Le taux de prélèvements obligatoires des administrations de sécurité sociale reculerait de 24,2 % à 24 % du PIB entre 2015 et 2016 du fait de la mise en oeuvre du Pacte de responsabilité, qui constitue l'un des éléments positifs du projet de loi de financement pour 2016.
En 2016, les administrations de sécurité sociale devraient réaliser 7,4 milliards d'euros d'économies, sur un total de 16 milliards d'euros pour l'ensemble des administrations publiques.
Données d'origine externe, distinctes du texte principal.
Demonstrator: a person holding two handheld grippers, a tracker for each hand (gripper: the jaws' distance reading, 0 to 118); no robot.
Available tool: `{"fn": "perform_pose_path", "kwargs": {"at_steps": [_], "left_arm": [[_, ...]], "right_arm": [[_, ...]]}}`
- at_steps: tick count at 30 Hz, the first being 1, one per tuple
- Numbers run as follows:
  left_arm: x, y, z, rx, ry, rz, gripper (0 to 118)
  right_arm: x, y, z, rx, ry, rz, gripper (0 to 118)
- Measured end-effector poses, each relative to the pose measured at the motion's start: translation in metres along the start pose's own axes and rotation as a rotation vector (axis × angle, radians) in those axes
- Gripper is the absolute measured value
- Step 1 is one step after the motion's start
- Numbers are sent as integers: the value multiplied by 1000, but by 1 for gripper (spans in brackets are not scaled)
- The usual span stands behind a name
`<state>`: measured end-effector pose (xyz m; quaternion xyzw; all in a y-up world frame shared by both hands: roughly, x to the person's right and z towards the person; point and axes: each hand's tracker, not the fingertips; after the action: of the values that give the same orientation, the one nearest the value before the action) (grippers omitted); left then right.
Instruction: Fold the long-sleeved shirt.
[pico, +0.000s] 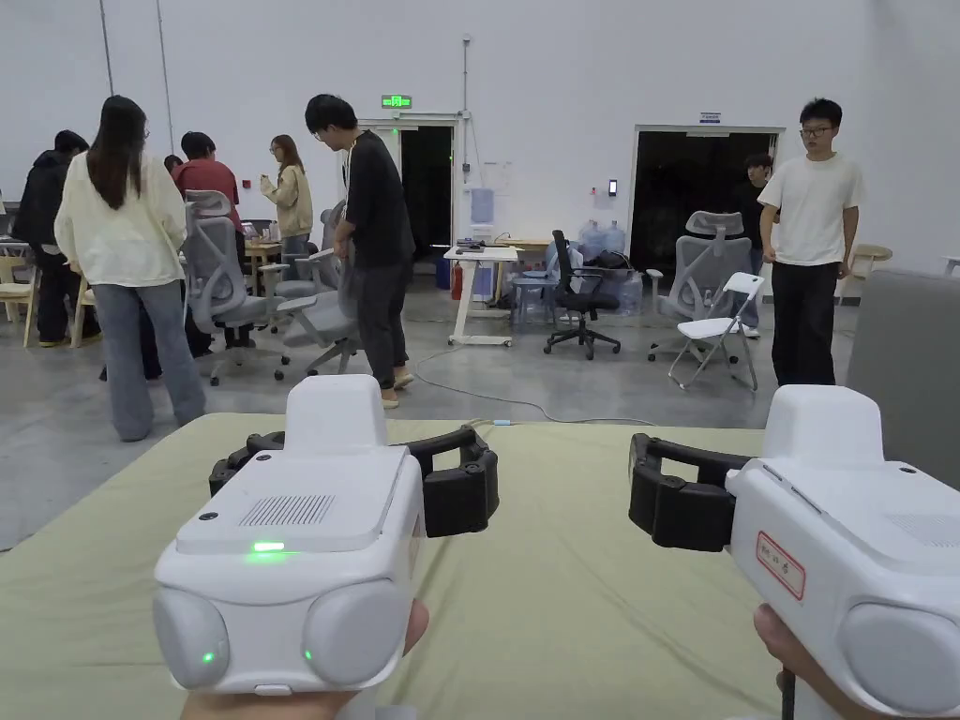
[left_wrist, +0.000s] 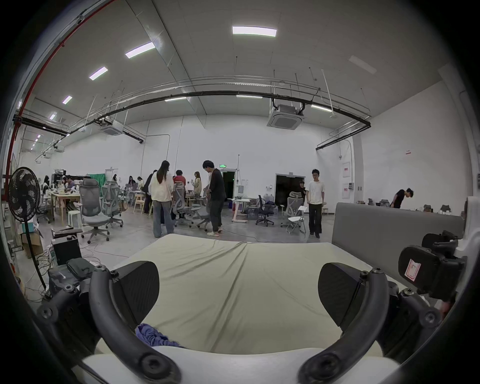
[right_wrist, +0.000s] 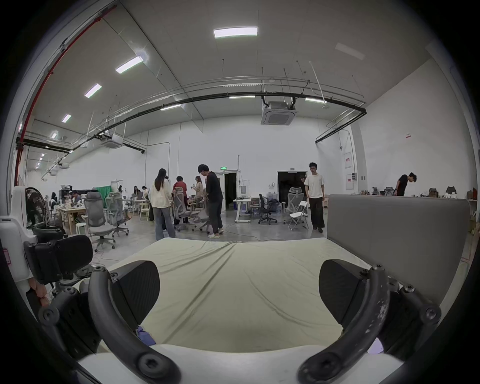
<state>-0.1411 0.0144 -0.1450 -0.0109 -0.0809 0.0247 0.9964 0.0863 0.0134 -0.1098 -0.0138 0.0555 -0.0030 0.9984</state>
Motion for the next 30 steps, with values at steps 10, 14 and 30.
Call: {"fn": "perform_pose_path", "kwargs": {"at_steps": [10,14,30], "left_arm": [[0,0,1,-16,-8,-1,117],[-5,1,4,11,-19,65,0],[-109,-10,3,-41,272,64,0]], "right_arm": [[1,0,2,-9,-8,-2,118],[2,-1,9,20,-8,4,16],[-85,-15,-57,-27,195,2,3]]}}
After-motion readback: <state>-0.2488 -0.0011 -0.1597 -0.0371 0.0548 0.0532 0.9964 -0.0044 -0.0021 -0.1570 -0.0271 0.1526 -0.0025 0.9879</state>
Nous sommes ici face à un paradoxe : en dépit de ces économies, un déficit global de 9,3 milliards d'euros subsisterait en 2016, pour les organismes relevant des lois de financement de la sécurité sociale.
Tout d'abord, 3,4 milliards d'euros d'économies seraient réalisées dans le champ de l'objectif national de dépenses d'assurance maladie (ONDAM) - ce qui semble crédible. Restent les 4 milliards d'euros suivants, sur lesquels j'appelle votre attention : 1 milliard d'euros de moindres dépenses proviendraient de mesures d'ores et déjà décidées et, en particulier, de la montée en charge de la réforme de la politique familiale, qui intègre la modulation des allocations familiales votée à l'automne dernier, et de la réforme des retraites de janvier 2014. 500 millions d'euros seraient également économisés sur les dépenses de gestion des organismes de protection sociale, d'après les précisions du secrétaire d'État chargé du budget, Christian Eckert. 300 millions d'euros d'économies seraient liées aux mesures de lutte contre la fraude et au ralentissement des dépenses d'action sanitaire et sociale des organismes. Ensuite, 1 milliard d'euros d'économies sont attendues à la suite de la négociation entre les partenaires sociaux au titre de la réforme des retraites complémentaires, et 800 millions d'euros dans le champ de l'assurance chômage, ce qui semble plus discutable dans la mesure où le Gouvernement n'est pas responsable de la gestion de ces régimes.
J'en viens aux grands équilibres et aux mesures proposées dans le projet de loi de financement de la sécurité sociale pour 2016. Le Gouvernement prévoit un déficit cumulé de l'ensemble des régimes obligatoires de base et du fonds de solidarité vieillesse (FSV) de 9,3 milliards d'euros en 2016. Il s'agirait d'une amélioration de 3,1 milliards d'euros par rapport à la prévision d'exécution pour 2015. Néanmoins, la trajectoire de retour à l'équilibre des comptes de la sécurité sociale a été décalée : à l'été 2014, la loi de financement rectificative de la sécurité sociale prévoyait en effet un retour à l'équilibre dès 2017. Or, selon les prévisions du projet de loi de financement pour 2016, le régime général ne connaîtrait un solde positif, de l'ordre de 1,8 milliard d'euros, qu'en 2019. Toutefois, le FSV et les autres régimes obligatoires de base resteraient déficitaires, ce qui conduirait à un déficit cumulé de 2 milliards d'euros.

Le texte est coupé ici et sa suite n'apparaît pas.